* Exercise *
Extract exactly and only the lines of the data below, starting at the line with "Which way does" and stopping after the final line.

* Provided entries *
--*--
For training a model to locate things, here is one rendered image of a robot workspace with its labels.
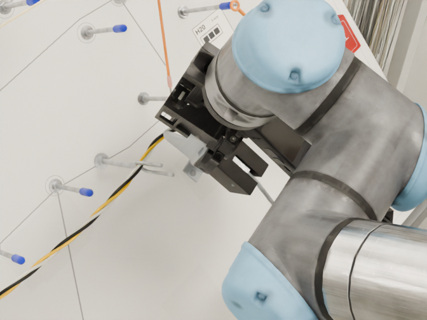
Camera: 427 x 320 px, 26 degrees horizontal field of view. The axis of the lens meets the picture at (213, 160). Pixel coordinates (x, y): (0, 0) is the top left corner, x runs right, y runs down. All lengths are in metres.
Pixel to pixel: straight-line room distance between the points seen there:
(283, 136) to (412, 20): 0.87
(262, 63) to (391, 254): 0.17
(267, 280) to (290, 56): 0.16
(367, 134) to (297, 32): 0.09
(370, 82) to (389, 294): 0.19
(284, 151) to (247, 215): 0.27
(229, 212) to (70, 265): 0.21
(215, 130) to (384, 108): 0.21
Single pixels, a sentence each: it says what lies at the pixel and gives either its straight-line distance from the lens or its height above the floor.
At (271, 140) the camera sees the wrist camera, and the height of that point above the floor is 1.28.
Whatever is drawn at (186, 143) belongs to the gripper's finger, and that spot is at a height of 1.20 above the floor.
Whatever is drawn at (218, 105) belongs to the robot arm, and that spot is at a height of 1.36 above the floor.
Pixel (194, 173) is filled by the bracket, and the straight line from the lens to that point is 1.07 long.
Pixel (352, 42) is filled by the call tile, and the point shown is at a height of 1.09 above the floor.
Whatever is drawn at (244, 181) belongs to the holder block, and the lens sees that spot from 1.01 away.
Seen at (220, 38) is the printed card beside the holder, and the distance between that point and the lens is 1.09.
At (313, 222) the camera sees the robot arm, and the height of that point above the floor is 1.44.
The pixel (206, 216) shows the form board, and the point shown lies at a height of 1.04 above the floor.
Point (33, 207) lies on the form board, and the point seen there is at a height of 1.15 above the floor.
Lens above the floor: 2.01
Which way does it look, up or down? 60 degrees down
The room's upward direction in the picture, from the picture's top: straight up
--*--
* Exercise answer *
Which way does it look, up or down? 60 degrees down
The room's upward direction in the picture, from the picture's top: straight up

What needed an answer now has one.